Aguadilla may be the most visible example, but other municipalities use PREPA’s free electricity to power air-conditioned restaurants and hotels, lighting systems for minor-league baseball games at night, lighting and sound systems for festivals, and other enterprises. Until now, the power authority’s terms gave cities no incentive to conserve. The more free power they used, the more they could receive.
“We have heard of many private entities that for years have run a private business in a building owned by a municipality, and they never paid for power,” said Agustin F. Carbo Lugo, president of the Puerto Rico Energy Commission. The commission, established in 2014, is the power authority’s first independent regulator; previously the public-owned monopoly regulated itself.
The free power dates from 1941, when the utility was established by Rexford Tugwell, a member of Franklin D. Roosevelt’s brain trust and the last American governor of Puerto Rico to be appointed by the president of the United States. He contended that for electricity to benefit the people, it had to be owned by the people, and he created PREPA by nationalizing the handful of private electric companies then on the island.
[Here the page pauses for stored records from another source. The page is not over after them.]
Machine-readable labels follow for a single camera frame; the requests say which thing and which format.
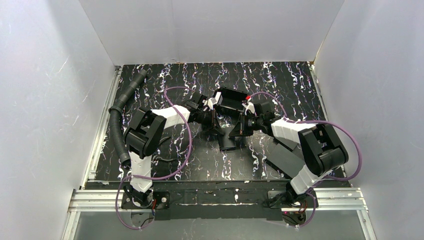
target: black pipe
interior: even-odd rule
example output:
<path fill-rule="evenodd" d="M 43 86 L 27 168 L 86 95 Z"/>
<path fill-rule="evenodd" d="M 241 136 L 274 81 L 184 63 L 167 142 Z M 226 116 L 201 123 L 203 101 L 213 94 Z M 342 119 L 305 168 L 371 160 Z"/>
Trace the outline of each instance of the black pipe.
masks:
<path fill-rule="evenodd" d="M 142 86 L 145 82 L 147 72 L 142 69 L 139 73 L 134 74 L 132 81 L 121 93 L 118 99 L 116 99 L 113 106 L 109 109 L 110 120 L 110 137 L 113 139 L 113 146 L 115 147 L 116 153 L 120 159 L 120 162 L 123 163 L 126 160 L 130 160 L 130 154 L 128 153 L 127 148 L 123 140 L 123 133 L 121 131 L 121 116 L 125 104 L 127 104 L 128 99 L 130 99 L 136 89 Z"/>

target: black corrugated hose
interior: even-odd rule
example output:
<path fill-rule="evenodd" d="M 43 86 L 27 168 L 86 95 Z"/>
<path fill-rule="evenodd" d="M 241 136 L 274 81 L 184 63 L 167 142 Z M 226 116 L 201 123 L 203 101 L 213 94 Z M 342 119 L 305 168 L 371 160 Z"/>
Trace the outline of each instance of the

The private companies had paid local property taxes, but publicly owned PREPA did not. Free electricity was intended to make up for the lost tax revenue. The value of the free power was supposed to match the forgone taxes, and if cities took more, they were supposed to pay for it. But PREPA’s rates are driven by oil prices, which since the 1970s have lost any connection they might have had to property values, and the power authority simply stopped trying to collect what cities owed. In 2014 a consulting firm found the cities had received $420 million worth of free electricity that they should have paid for.
Nor was it just towns and cities. The consulting firm, FTI Capital Advisors, found that 288 governmental bodies on the island were delinquent in their payments to PREPA by $300 million. Among them were public schools, hospitals, low-income housing projects, a commuter train, the island’s water and sewerage system, and its highway authority, which operates traffic signals, toll plazas and highway lighting.
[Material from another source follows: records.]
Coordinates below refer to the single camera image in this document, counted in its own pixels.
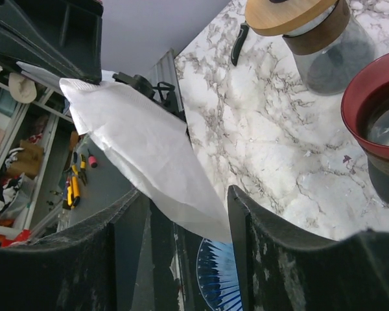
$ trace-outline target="hat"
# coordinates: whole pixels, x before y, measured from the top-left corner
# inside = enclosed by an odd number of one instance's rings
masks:
[[[14,100],[22,104],[30,104],[38,96],[34,82],[17,73],[10,73],[8,88]]]

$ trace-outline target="marble table surface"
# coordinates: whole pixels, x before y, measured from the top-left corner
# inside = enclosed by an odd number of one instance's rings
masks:
[[[282,38],[252,30],[238,66],[230,52],[246,0],[233,0],[176,59],[193,148],[221,200],[230,185],[308,231],[339,240],[389,231],[363,151],[343,125],[342,94],[308,92]],[[389,52],[389,0],[350,1]]]

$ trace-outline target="red pot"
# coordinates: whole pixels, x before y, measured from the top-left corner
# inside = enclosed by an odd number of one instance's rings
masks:
[[[366,66],[348,85],[342,99],[342,118],[368,155],[369,161],[389,175],[389,146],[366,140],[371,116],[389,99],[389,54]]]

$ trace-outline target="red bowl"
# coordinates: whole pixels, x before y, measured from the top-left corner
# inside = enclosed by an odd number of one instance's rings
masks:
[[[342,99],[342,118],[357,142],[371,154],[389,160],[389,146],[363,137],[371,113],[389,98],[389,54],[367,65],[350,82]]]

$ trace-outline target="brown band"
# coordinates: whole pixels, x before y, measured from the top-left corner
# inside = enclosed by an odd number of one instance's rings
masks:
[[[346,0],[338,0],[333,11],[316,28],[295,37],[284,35],[283,39],[295,55],[309,55],[334,42],[346,29],[349,20]]]
[[[368,158],[370,162],[381,172],[389,175],[389,160],[383,159],[382,157],[378,157],[377,155],[373,155],[366,149],[364,149],[364,152],[368,155]]]
If the power authority were to demand immediate payment from them, it could set off a domino effect of defaults and insolvencies.
In 2012, for example, Puerto Rico’s port authority fell $60 million behind on its electric bills, and the utility threatened to cut off power to the island’s main commercial airport, in San Juan. That would have forced the airport to close, a catastrophe for an island economy that caters to tourists.
To avert a crisis, the government sold the airport to a private investment group from Mexico, and used the proceeds to make a dent in the overdue $60 million. But before long, what was left of the port authority, nine seaports and 11 small airports, started falling behind on electric bills again.
The power authority is working out a payment plan for them.
Other delinquencies have been tougher to resolve. When the power authority threatened to turn off the power in the commuter rail system’s administrative offices, rail officials scoffed, saying the authority had no legal standing to enforce its claims.
“Nobody’s happy,” Bhatia said in a recent interview in San Juan. “Nobody’s in a good position, and that’s why we have to keep working together.”